Objects and functions - friends or foes? Neither!

Programmers often view object-oriented and functional programming as two completely different paradigms. As a result, some developers advocate for one them, pointing out the advantages of their favorite paradigm and criticizing the “opposing” one. However, I have rarely seen anyone comparing OOP with functional programming instead of contrasting them.

Functional programming vs OOP
© educba.com

Let’s look at this piece of Kotlin code, which filters and then maps the elements of the given list:

val result = listOf("Adam", "Bob", "Boris")
    .filter { it.startsWith("B") }
    .map { it.length }

This is how the code above usually looks like in classic Java, one of the most popular OOP languages:

List<String> originalList = Arrays.asList("Adam", "Bob", "Boris");
List<String> filteredList = new ArrayList<>();
List<String> mappedList = new ArrayList<>();

for (String name : originalList) {
    if (name.startsWith("B")) {
        filteredList.add(employee);
    } 
}

for (String name : filteredList) {
    mappedList.add(name.length());
}

Is there any way we could compare this code snippet with the initial one? I don’t think so. However, we can and should rather contrast it. This seems quite apparent, right? The reason for it is that this piece of Java code is not object-oriented, but imperative.
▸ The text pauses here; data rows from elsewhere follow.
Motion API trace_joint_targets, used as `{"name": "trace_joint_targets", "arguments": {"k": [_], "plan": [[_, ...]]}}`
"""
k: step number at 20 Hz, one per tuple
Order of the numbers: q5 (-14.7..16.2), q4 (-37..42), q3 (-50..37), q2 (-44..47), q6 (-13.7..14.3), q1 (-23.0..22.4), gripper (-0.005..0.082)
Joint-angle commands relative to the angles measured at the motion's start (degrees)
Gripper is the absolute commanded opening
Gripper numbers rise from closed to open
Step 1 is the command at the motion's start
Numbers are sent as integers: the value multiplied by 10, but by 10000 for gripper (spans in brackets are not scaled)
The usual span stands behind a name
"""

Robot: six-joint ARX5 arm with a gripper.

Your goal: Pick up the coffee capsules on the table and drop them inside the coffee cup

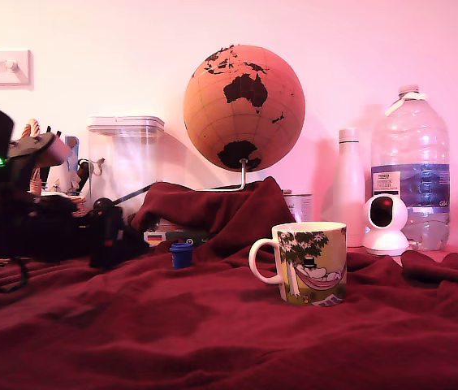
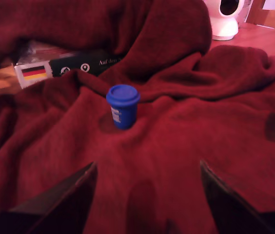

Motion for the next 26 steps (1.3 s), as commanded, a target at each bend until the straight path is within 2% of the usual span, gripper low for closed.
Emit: {"name": "trace_joint_targets", "arguments": {"k": [1, 7, 17, 26], "plan": [[2, -9, 15, 7, 3, -5, 609], [2, -29, 56, 15, 3, -9, 609], [3, -45, 128, 80, 3, -10, 609], [2, -118, 183, 89, 3, -12, 609]]}}
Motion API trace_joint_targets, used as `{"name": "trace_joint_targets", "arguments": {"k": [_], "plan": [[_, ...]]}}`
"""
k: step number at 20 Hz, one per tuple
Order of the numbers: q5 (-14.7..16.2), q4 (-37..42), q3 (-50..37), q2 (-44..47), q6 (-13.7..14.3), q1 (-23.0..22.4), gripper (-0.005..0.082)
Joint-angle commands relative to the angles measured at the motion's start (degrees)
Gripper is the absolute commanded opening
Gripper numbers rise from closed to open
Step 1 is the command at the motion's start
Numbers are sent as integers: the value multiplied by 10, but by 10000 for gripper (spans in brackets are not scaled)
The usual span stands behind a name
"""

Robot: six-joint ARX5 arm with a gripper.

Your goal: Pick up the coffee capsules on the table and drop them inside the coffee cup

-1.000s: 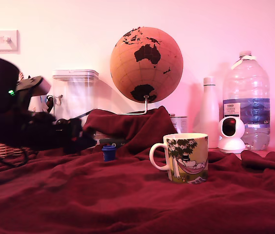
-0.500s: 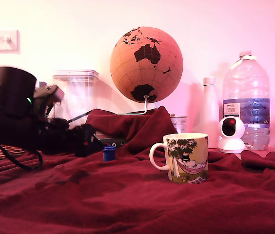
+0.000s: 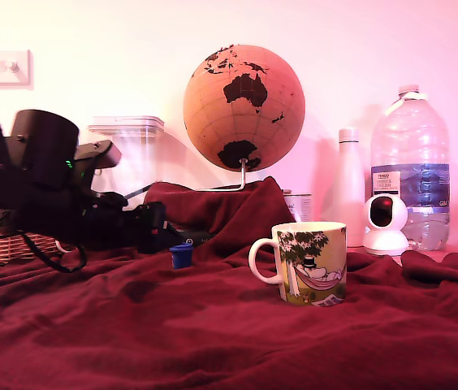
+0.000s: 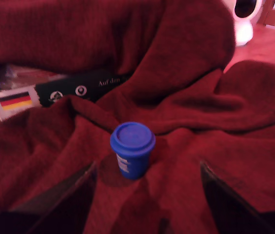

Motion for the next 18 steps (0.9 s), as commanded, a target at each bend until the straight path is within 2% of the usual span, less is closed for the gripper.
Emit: {"name": "trace_joint_targets", "arguments": {"k": [1, 12, 18], "plan": [[2, 1, 6, 16, 3, -4, 609], [2, 0, 14, 16, 9, -4, 608], [2, -40, 51, 16, 9, -4, 608]]}}
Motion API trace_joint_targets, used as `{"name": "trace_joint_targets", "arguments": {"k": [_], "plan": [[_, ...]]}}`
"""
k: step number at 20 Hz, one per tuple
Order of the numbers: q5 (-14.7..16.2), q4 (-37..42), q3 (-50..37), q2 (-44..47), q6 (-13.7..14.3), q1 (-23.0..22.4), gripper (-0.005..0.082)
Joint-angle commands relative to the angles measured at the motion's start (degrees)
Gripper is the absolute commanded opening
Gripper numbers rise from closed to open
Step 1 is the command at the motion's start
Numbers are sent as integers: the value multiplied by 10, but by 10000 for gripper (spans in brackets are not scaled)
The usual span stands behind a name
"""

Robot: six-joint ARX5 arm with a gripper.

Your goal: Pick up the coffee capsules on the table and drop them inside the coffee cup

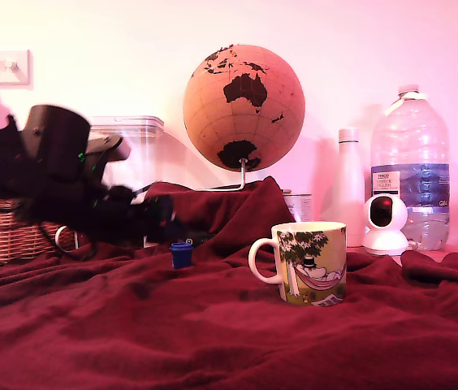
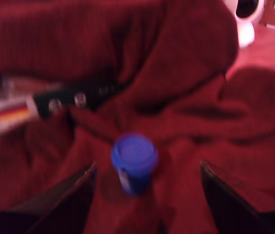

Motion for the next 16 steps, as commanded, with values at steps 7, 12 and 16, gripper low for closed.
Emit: {"name": "trace_joint_targets", "arguments": {"k": [7, 12, 16], "plan": [[4, 2, 31, 57, 5, -1, 606], [11, 1, 57, 97, 3, -2, 606], [11, -29, 85, 104, 3, -2, 606]]}}
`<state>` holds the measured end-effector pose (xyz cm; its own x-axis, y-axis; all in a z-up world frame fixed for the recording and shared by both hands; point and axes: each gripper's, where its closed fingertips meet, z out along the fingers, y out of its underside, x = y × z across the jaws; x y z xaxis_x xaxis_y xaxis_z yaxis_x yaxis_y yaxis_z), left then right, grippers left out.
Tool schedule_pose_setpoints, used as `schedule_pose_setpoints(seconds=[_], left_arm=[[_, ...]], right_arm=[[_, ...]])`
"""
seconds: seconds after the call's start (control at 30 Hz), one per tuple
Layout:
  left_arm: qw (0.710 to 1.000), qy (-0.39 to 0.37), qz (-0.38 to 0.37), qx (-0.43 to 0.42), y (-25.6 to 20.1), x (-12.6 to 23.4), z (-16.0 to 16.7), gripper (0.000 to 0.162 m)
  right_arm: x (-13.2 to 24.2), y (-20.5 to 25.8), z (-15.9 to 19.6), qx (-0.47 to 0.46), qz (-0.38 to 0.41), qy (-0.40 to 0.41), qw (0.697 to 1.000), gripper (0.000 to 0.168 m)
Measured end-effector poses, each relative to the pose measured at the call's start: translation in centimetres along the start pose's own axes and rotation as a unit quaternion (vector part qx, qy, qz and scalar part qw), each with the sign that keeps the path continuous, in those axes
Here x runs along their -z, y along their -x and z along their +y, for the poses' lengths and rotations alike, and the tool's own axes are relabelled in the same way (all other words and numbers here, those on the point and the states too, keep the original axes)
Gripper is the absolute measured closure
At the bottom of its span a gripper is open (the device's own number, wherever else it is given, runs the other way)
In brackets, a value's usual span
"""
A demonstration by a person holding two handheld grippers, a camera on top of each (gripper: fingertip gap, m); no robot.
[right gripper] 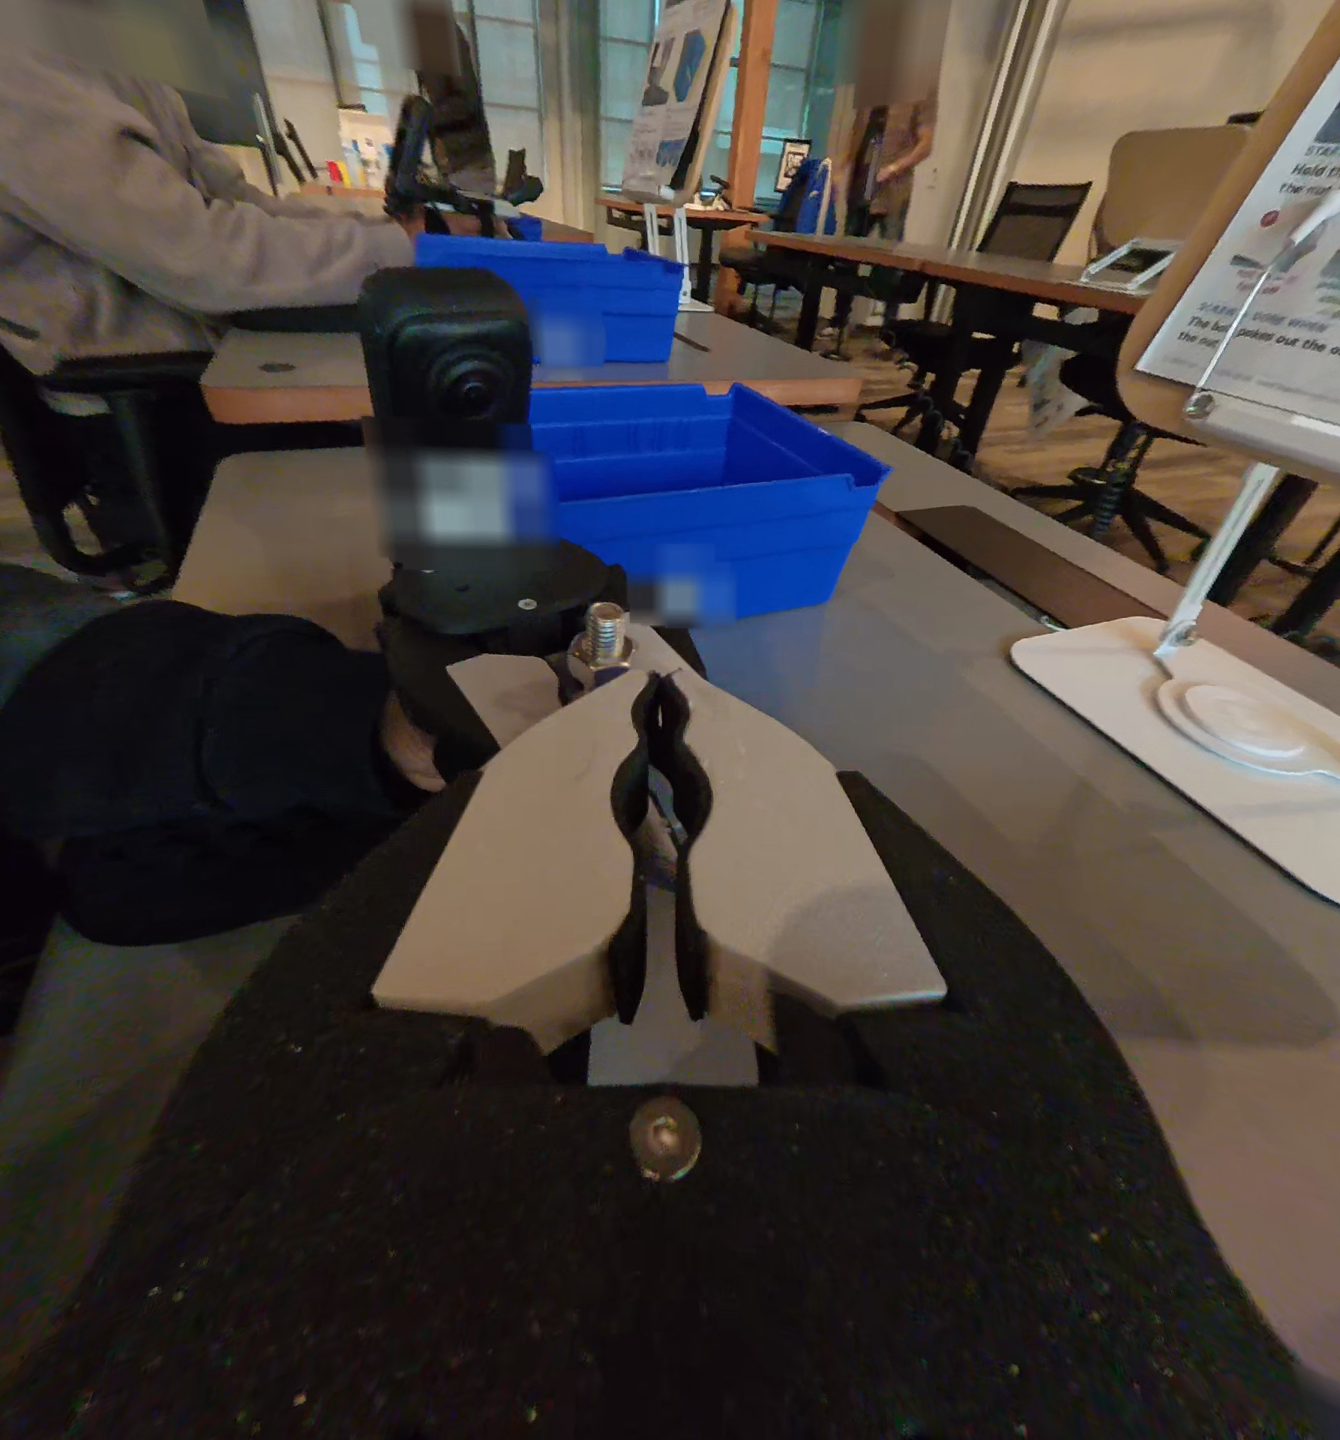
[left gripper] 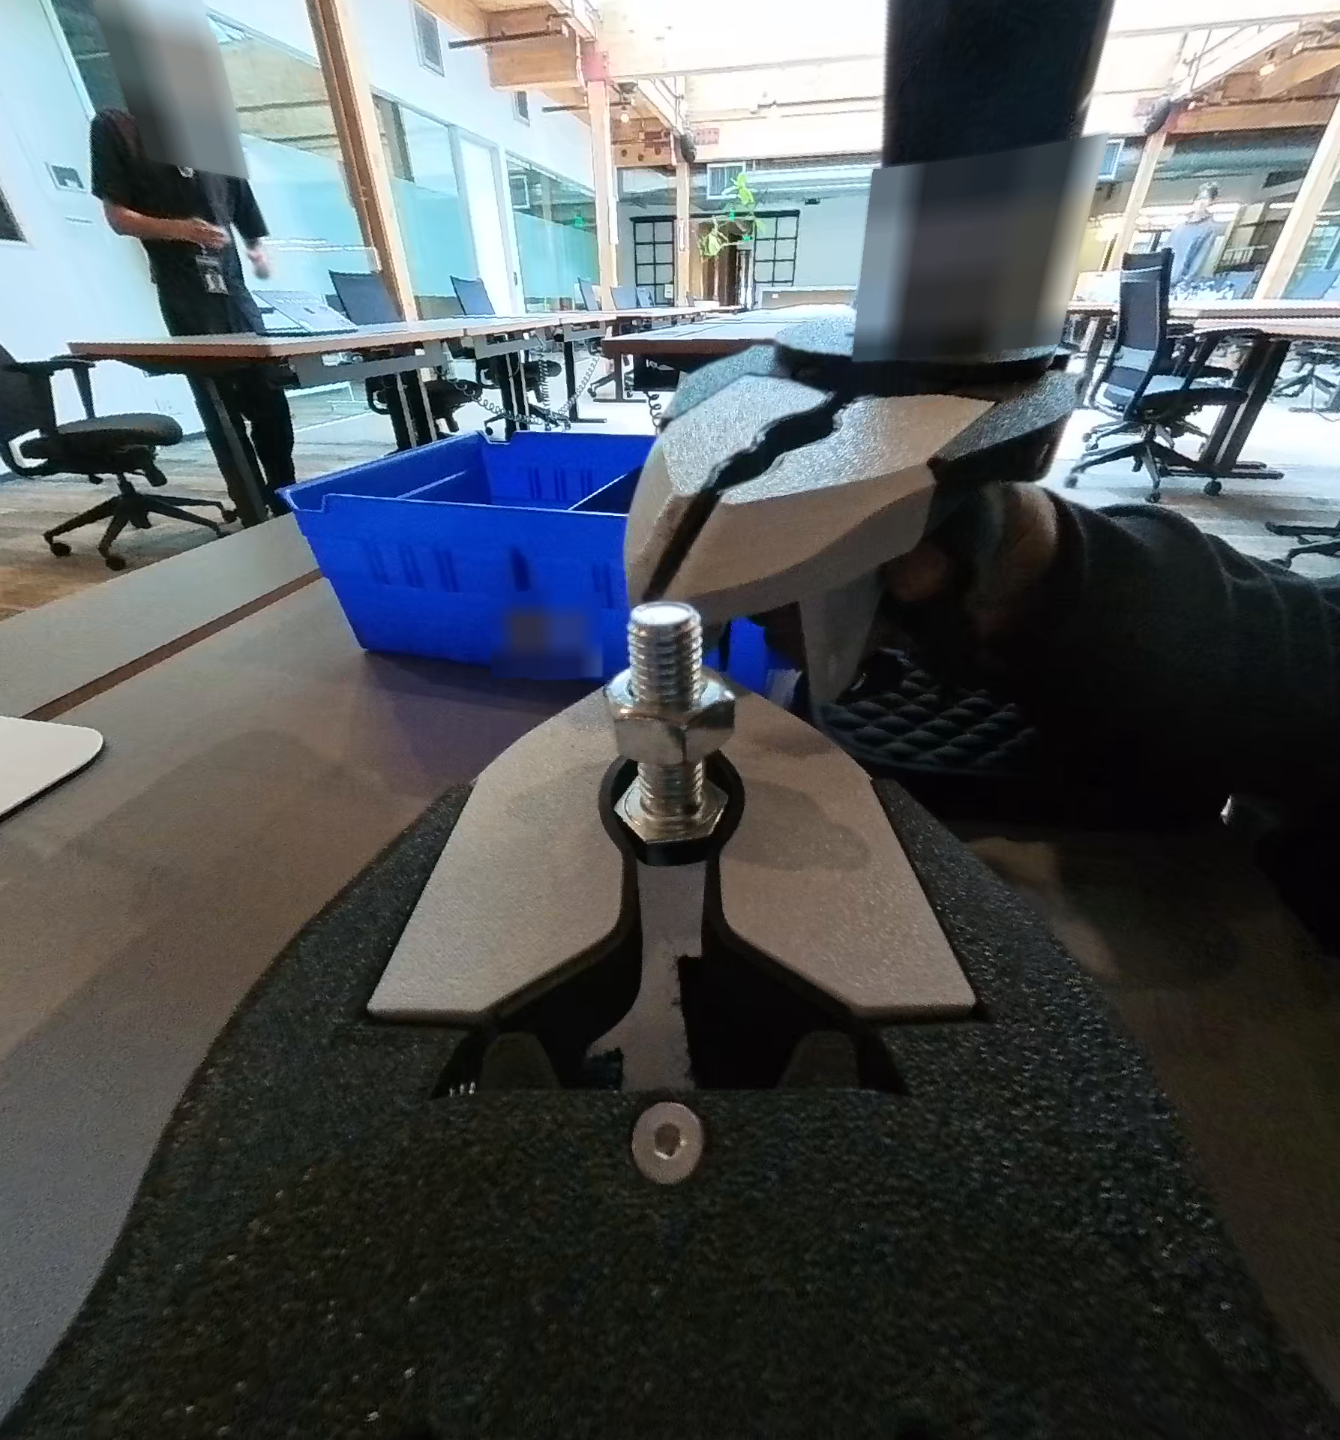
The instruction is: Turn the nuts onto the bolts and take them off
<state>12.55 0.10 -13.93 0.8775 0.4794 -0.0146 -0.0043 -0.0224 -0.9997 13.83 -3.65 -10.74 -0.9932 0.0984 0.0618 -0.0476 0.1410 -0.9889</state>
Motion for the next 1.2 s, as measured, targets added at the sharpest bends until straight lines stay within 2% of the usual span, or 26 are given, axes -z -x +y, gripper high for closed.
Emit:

The object-oriented Java code should like this:

List<String> result = new ListOf<>(
    new Mapped<>(
      s -> s.length(),
      new Filtered<>(
          s -> s.startsWith("B"),
          new IterableOf<>("Adam", "Bob", "Boris")
        ),
    )
);
// The "ListOf", "Mapped" and "Filtered" classes are from the
// "yegor256/cactoos" java lib

This solution is very similar to the initial functional one, although the paradigms are completely different, which brings us to the main point of the article - OOP and functional programming are two paradigms that solve the given problem in a declarative manner through a composition of smaller logical blocks. In other words, what functional and OOP are doing is the same (a composition of smaller logical blocks), but how they are doing it is different (OOP relies on objects, while functional programming relies on functions).

I believe that by reapproaching OOP with the idea of adding new functionality declaratively, incrementally and through a composition of small logical blocks, we can not only improve our code, but also to change the way we analyze the problems we encounter (from imperative to declarative). In addition, it can enable us to revisit the OOP patterns (such as the Decorator pattern demonstrated above) to see which of them apply to this concept and how.